= Henry's Demons =

2011 book by Patrick Cockburn

First edition (US)

Henry’s Demons: Living with Schizophrenia, A Father and Son’s Story is a 2011 book by Patrick Cockburn in collaboration with his son Henry Cockburn, published by Simon & Schuster in the UK and by Scribner in the US.

==Content==
Patrick Cockburn's son Henry was diagnosed with schizophrenia at the age of 20 whilst studying art at Brighton University.
His first psychotic breakdown had occurred in 2002, after he nearly drowned whilst trying to swim the estuary at Newhaven. He was sectioned at the beginning of 2003 and then spent the majority of the next seven years held in mental hospitals (during that period he escaped from his custody on approximately thirty different occasions). Since that period he has now left mental hospitals and at the time that the book was written was moving into more independent living quarters in Herne Bay.

Cockburn explores the subjective experience of being diagnosed with schizophrenia and the effect that it has on family and friends. He also examines the wider questions that are raised by a case such as Henry's, with a discussion of the vexed issues that accompany particular mental health diagnoses and classifications, the state of the contemporary law in relation to such cases and the history of disorders themselves and the treatments that are applied to them. Patrick Cockburn's wife Jan's diary extracts from the period are also included in the book.

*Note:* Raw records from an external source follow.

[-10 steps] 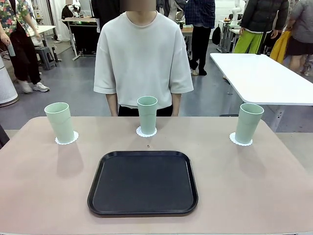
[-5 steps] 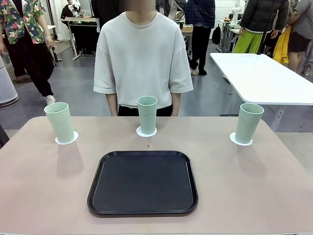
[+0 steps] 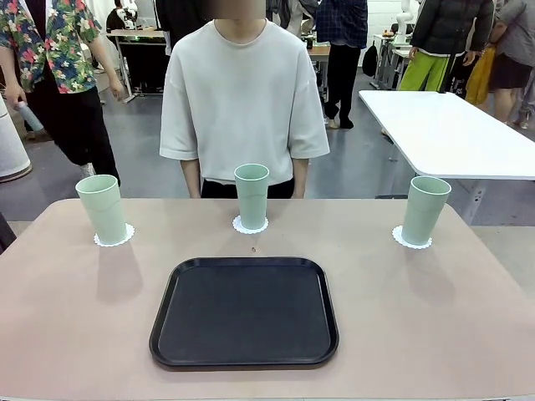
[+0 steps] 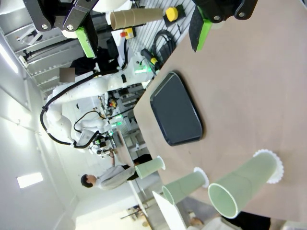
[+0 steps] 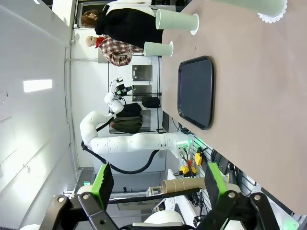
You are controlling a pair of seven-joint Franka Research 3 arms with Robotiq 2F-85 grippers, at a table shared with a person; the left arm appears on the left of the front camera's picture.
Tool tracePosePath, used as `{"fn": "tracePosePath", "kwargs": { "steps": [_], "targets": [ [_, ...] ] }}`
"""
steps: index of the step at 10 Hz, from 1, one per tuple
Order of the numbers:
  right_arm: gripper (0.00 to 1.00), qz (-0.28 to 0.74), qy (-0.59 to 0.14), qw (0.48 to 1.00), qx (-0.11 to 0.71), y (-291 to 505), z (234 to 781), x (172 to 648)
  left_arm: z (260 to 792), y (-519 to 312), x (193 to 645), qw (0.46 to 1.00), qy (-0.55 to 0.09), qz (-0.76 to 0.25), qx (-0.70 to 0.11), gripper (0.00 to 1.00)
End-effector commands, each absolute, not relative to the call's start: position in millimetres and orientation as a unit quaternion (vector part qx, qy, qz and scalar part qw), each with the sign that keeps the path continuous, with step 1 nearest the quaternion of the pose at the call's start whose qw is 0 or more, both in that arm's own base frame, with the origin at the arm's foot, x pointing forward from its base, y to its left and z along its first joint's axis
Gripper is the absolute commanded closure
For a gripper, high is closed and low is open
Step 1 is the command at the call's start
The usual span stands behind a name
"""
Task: Place coasters on the table and set cups on them.
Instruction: Take one Reusable plastic cup from the Flat Tray and place it on a coaster set by the human.
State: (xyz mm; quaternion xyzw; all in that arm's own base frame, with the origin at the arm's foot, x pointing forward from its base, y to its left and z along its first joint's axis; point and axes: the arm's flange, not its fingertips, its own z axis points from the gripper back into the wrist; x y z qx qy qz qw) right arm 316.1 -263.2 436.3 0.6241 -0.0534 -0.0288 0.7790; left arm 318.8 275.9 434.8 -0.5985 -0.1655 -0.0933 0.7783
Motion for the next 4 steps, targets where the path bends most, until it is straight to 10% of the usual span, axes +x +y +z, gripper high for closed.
{"fn": "tracePosePath", "kwargs": {
  "steps": [1,4],
  "targets": [
    [0.0,-0.029,-0.059,0.78,0.622,-262.8,437.9,315.4,437.4,276.2,317.7,0.776,-0.168,-0.093,-0.601,0.0],
    [0.0,-0.029,-0.059,0.78,0.622,-262.8,437.9,315.4,437.4,276.2,317.7,0.776,-0.168,-0.093,-0.601,0.0]
  ]
}}
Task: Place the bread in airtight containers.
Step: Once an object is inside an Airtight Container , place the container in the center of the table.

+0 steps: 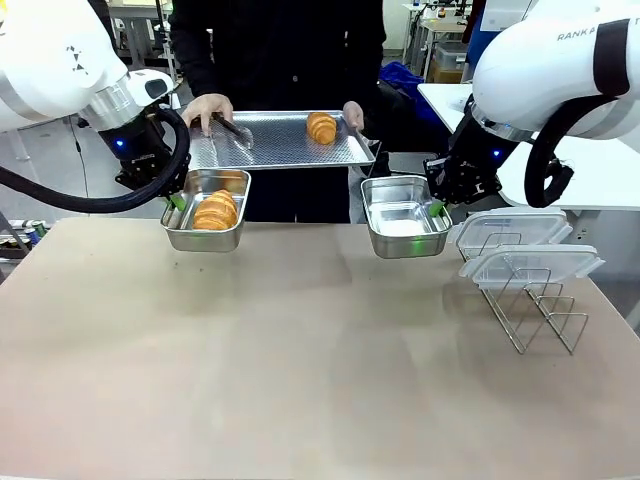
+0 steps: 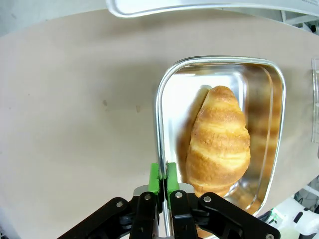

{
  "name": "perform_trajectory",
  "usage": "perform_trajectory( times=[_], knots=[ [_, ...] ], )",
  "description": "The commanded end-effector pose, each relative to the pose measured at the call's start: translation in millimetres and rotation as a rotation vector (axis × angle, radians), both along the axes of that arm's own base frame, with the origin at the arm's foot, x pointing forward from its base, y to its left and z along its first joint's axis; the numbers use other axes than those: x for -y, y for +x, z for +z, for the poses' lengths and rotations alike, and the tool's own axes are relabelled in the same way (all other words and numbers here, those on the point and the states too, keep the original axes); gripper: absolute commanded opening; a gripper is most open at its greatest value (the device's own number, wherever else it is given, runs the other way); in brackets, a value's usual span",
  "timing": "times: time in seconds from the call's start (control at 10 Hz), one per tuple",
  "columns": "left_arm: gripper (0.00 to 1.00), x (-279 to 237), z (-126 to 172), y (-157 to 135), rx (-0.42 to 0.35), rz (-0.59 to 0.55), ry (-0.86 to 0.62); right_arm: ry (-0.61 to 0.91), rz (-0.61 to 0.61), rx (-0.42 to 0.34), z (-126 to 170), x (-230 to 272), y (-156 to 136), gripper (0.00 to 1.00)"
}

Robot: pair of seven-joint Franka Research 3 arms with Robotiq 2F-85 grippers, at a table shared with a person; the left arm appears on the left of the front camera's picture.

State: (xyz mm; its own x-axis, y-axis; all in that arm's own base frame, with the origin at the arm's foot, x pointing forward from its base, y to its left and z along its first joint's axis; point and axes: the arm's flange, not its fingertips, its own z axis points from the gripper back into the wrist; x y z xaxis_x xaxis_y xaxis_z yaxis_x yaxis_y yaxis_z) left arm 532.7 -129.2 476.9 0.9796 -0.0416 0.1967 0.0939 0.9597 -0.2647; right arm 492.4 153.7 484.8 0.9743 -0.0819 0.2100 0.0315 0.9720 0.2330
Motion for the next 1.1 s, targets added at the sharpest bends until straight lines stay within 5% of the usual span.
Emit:
perform_trajectory(
  times=[0.0,0.4,0.5,1.0],
  knots=[
    [0.00,0,5,0,0.006,0.006,0.009,0.002,-0.002,0.008,4,0,1,0.00],
    [0.00,0,5,0,0.006,0.006,0.009,0.002,-0.002,0.008,4,0,1,0.00],
    [0.07,0,0,0,0.000,0.000,0.000,0.002,-0.002,0.008,4,0,1,0.00],
    [0.07,-44,-100,-25,-0.093,0.068,-0.052,0.002,-0.002,0.008,4,0,1,0.00]
  ],
)
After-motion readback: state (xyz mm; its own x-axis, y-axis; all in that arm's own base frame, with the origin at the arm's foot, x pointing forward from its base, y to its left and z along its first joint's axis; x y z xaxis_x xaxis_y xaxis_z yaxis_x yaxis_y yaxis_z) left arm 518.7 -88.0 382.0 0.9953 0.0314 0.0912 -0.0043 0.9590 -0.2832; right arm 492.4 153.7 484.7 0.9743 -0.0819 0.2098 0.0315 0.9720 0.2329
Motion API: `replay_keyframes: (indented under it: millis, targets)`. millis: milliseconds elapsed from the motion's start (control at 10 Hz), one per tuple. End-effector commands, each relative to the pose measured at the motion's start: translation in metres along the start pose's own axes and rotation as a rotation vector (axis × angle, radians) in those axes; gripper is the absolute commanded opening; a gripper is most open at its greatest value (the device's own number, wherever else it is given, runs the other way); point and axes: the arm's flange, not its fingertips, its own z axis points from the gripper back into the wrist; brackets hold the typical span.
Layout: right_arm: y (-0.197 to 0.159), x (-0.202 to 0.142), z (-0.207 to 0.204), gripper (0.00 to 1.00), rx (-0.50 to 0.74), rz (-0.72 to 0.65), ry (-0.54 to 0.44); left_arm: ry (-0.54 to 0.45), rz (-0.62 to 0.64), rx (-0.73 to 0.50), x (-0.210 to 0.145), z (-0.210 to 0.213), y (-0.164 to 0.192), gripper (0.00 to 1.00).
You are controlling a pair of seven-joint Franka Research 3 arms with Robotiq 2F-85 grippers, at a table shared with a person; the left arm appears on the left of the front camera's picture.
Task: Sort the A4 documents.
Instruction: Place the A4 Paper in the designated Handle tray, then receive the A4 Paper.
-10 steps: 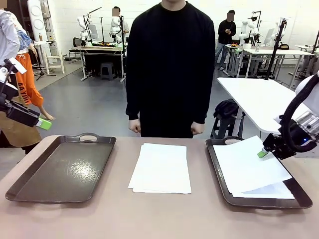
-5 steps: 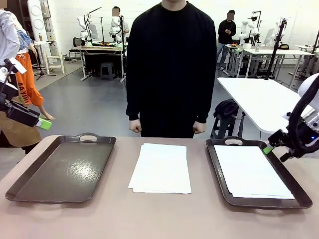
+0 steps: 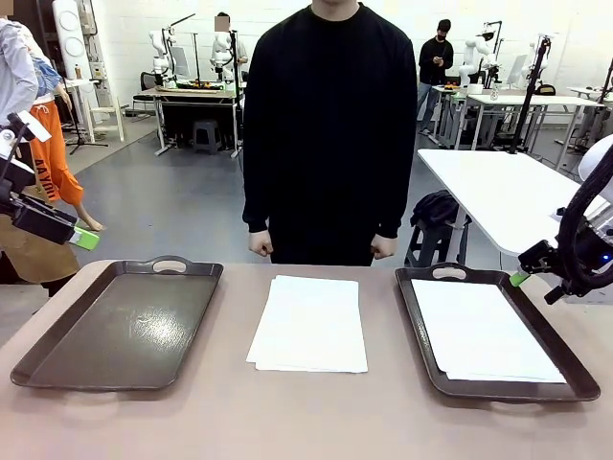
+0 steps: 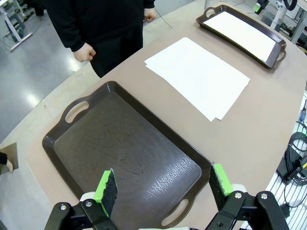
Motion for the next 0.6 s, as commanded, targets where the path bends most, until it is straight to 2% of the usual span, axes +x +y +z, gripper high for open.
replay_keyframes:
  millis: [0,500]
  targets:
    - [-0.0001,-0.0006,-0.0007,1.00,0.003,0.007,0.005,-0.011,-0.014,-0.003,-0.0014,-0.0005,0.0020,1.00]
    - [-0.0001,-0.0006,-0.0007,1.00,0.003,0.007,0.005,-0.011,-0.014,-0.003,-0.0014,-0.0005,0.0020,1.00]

Henry's perspective is also discussed; he is able to remember the real life situations he was in as well as the hallucinatory visions that accompanied them, and sees the whole experience of schizophrenia as being a matter of 'awakening' as much as an illness or disorder, and has been resistant to the use of anti-psychotic medication because he did not want to take drugs that affected his consciousness (though it is also pointed out that he had used cannabis from a young age, raising wider questions about the link between use of the drug and the disorder).

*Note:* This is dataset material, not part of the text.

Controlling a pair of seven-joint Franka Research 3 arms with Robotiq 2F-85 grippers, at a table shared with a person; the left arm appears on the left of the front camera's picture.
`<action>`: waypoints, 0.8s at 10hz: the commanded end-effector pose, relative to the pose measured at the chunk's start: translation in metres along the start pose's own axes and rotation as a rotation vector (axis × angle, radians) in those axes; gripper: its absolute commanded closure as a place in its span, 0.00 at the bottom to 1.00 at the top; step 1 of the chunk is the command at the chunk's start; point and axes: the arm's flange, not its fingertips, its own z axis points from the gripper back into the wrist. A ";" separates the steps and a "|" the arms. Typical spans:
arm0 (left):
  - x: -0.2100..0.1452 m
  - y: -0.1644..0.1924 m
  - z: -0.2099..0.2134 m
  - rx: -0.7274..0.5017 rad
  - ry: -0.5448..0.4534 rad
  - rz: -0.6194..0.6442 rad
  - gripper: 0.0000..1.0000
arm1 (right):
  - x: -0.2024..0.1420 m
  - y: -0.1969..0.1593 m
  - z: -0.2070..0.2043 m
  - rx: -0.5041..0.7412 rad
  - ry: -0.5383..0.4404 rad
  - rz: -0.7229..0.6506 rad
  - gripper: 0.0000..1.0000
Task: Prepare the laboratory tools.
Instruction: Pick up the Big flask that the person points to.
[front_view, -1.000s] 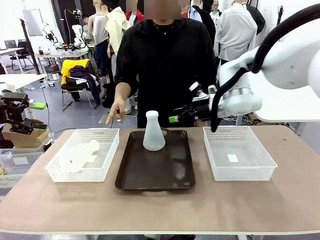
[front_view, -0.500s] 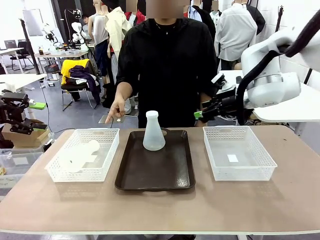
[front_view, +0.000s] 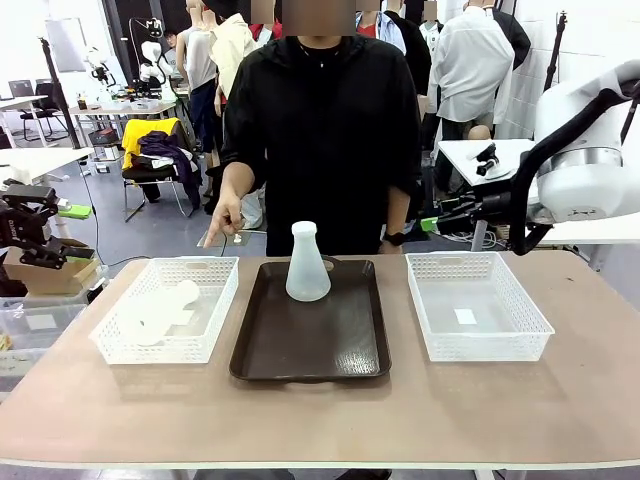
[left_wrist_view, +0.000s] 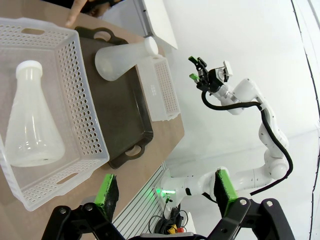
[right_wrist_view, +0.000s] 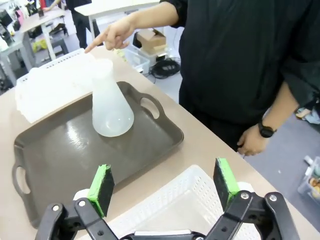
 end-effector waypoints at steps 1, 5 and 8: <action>-0.001 -0.001 0.001 -0.001 -0.002 -0.017 0.00 | -0.010 0.006 -0.009 0.005 -0.059 0.012 0.00; 0.036 -0.069 -0.037 0.355 0.072 -0.161 0.00 | 0.000 0.000 0.000 0.000 0.000 0.000 0.00; 0.084 -0.094 -0.101 0.787 0.276 -0.181 0.00 | 0.000 0.000 0.000 0.000 0.000 0.000 0.00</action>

One wider social concern that emerges from the analysis in the book is that we have not yet collectively created the kind of community-based mechanisms and environments for mental health recovery and renaissance that might be paralleled with the original development of the mental hospitals in the nineteenth century.

Henry's case is broadly positive given the signs of rehabilitation, though there are many questions over the long-term situation in a case such as his which are raised by the book as a whole.